A review by infogdss29
A Beginner's Guide to Free Fall by Andy Abramowitz

5.0

35-year-old roller coaster engineer Davis's world comes to a screeching halt when, on the same day, he is put on administrative leave due to a malfunction on a log flume he designed, and his wife discovers his one-time infidelity with a woman on the team that helped install the flume. At the same time, his less self-assured sister Molly is having relationship and job woes of her own (she works at a fledgling newspaper and is dating a 23 year old). Told in not-quite-one-for-one alternating chapters, Molly and Davis struggle through their current conditions, overlaid with the absence of their mother who left when they were 8 and 10 (I think?).

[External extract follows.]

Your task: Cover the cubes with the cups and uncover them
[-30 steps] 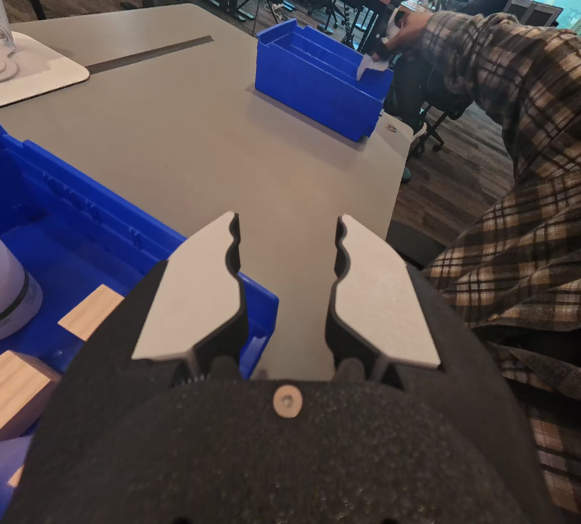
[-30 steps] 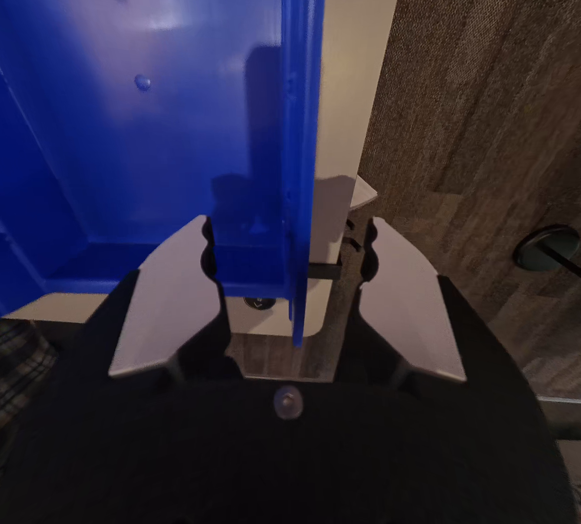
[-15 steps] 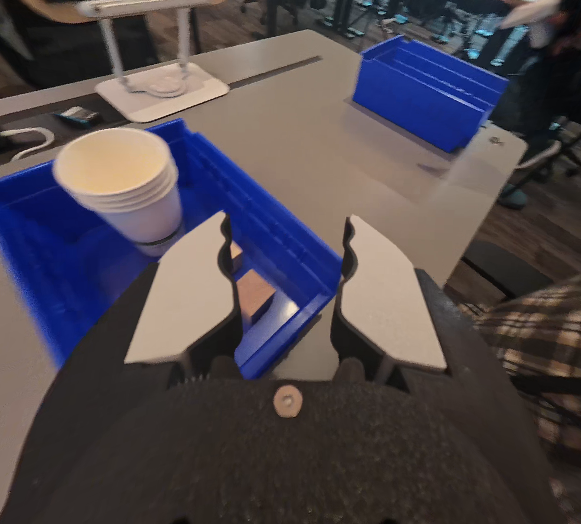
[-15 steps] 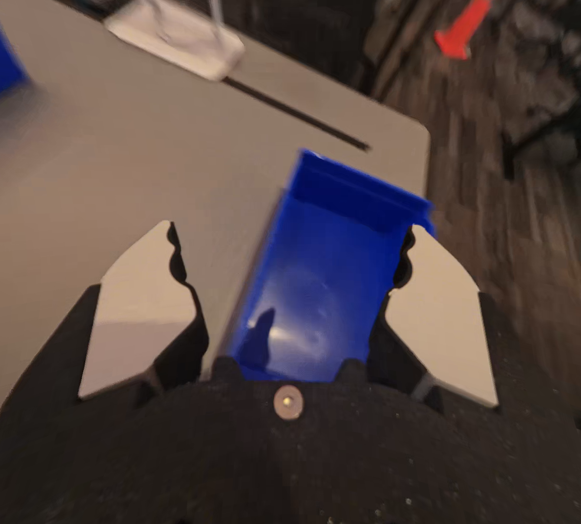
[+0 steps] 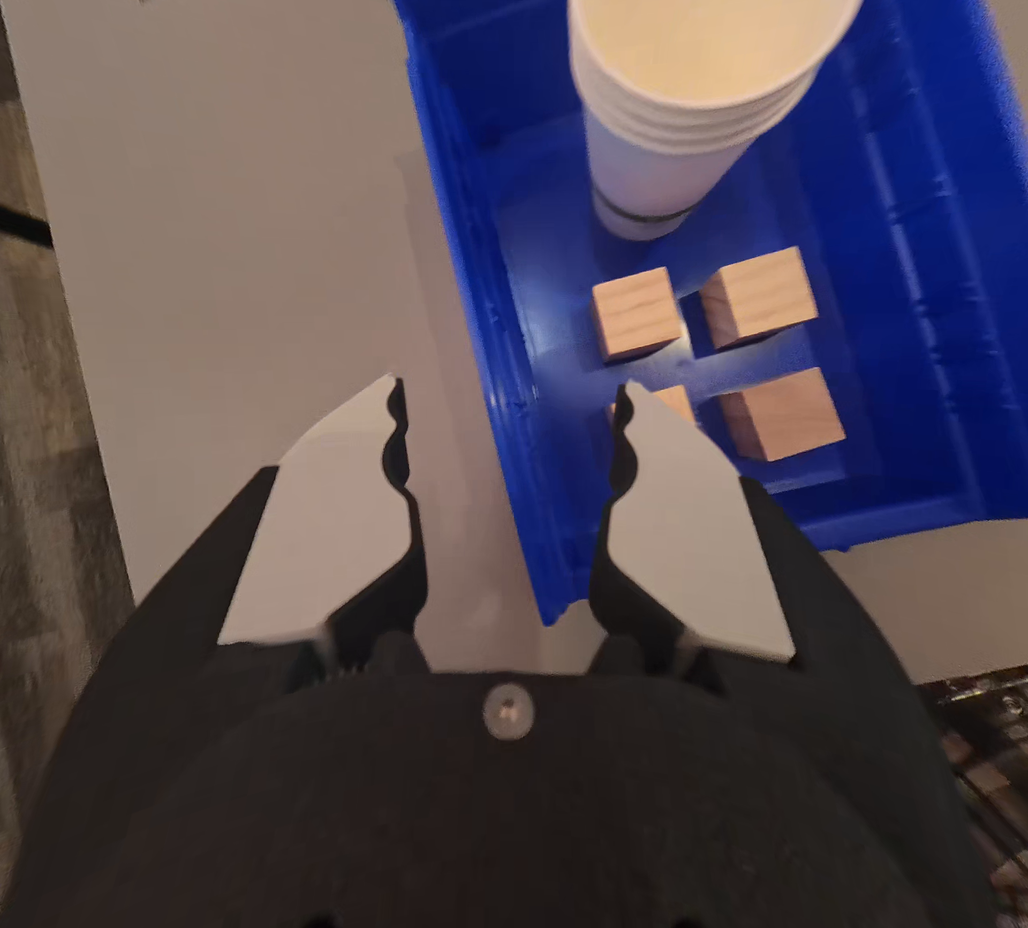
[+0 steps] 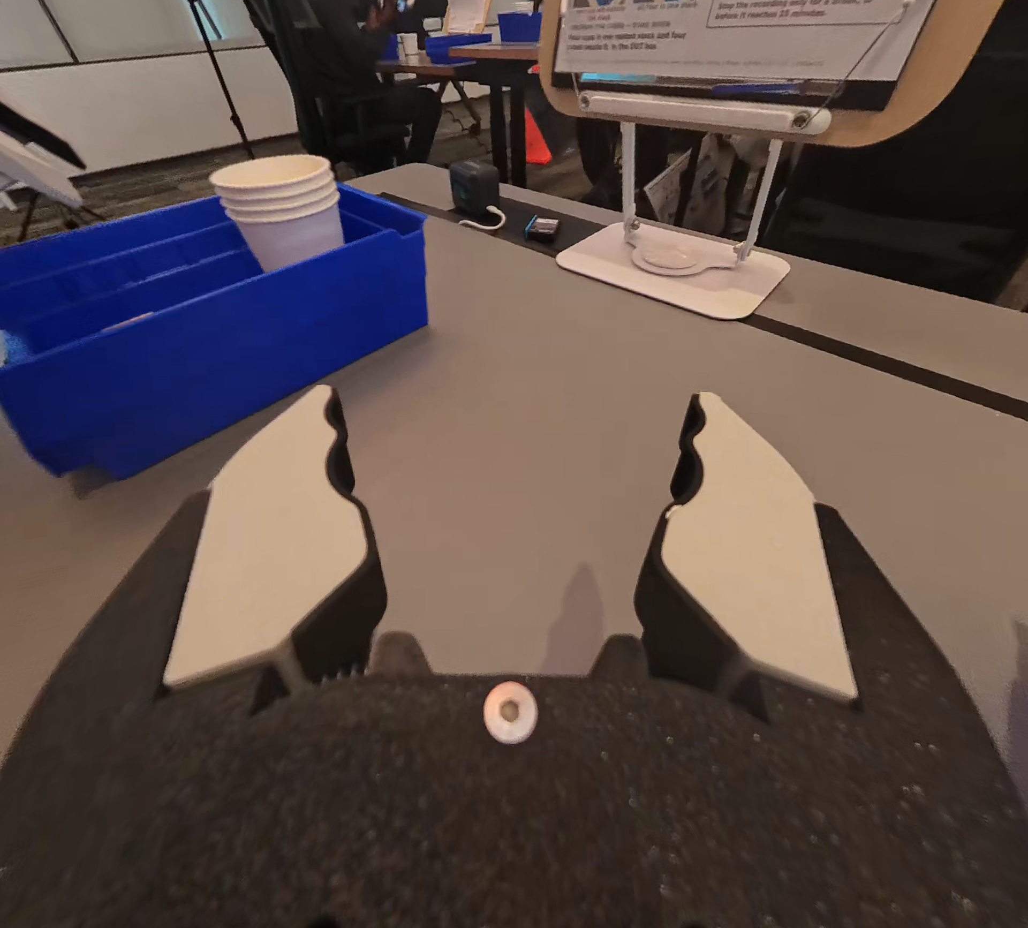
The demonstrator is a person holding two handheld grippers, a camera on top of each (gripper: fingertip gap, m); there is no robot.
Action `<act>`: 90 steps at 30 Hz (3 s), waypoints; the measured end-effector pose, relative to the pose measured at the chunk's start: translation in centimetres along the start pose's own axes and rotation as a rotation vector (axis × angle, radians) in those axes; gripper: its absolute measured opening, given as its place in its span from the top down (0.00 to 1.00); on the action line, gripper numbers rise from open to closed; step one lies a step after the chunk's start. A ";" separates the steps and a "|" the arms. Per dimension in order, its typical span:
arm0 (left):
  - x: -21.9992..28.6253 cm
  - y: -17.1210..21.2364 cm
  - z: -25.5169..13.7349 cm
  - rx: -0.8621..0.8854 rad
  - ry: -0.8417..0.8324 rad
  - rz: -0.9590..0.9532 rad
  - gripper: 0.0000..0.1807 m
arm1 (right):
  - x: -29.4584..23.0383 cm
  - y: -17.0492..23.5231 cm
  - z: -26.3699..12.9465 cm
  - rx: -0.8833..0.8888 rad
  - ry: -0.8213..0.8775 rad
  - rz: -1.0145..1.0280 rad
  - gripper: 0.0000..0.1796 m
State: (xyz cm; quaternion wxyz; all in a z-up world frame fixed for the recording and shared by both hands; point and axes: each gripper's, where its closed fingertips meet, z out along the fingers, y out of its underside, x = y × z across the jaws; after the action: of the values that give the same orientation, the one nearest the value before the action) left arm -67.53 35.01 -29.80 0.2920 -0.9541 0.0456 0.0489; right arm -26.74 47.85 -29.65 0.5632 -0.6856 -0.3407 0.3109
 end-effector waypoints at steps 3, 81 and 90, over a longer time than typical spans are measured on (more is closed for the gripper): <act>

The story makes the universal job/relationship struggle unique to it's quirky characters. Molly hits a home run with a recurring column about motherless daughters; Davis enlists the help of his 6-year-old to design a magnetic flying carpet themed ride; Davis ends up as a lifeguard at his apartment complex's pool and becomes an physics tutor for a young woman who flunked her last high school semester after getting expelled for pushing someone down the stairs, and, desperate to get into college, needs to take her finals and pass to get her diploma.

The pacing is excellent and I felt pulled through this roller coaster of a book, waiting to see how it would all play out. The writing is excellent - Davis is real on the page through his bantering dialogue. The game he and his sister play, trying to outdo one another with terrible business ideas, is highly entertaining. supporting characters are strongly drawn. Great read to end my year!

I received a free advance pub ebook copy through Amazon Prime First Reads, which did not influence my assessment of this novel.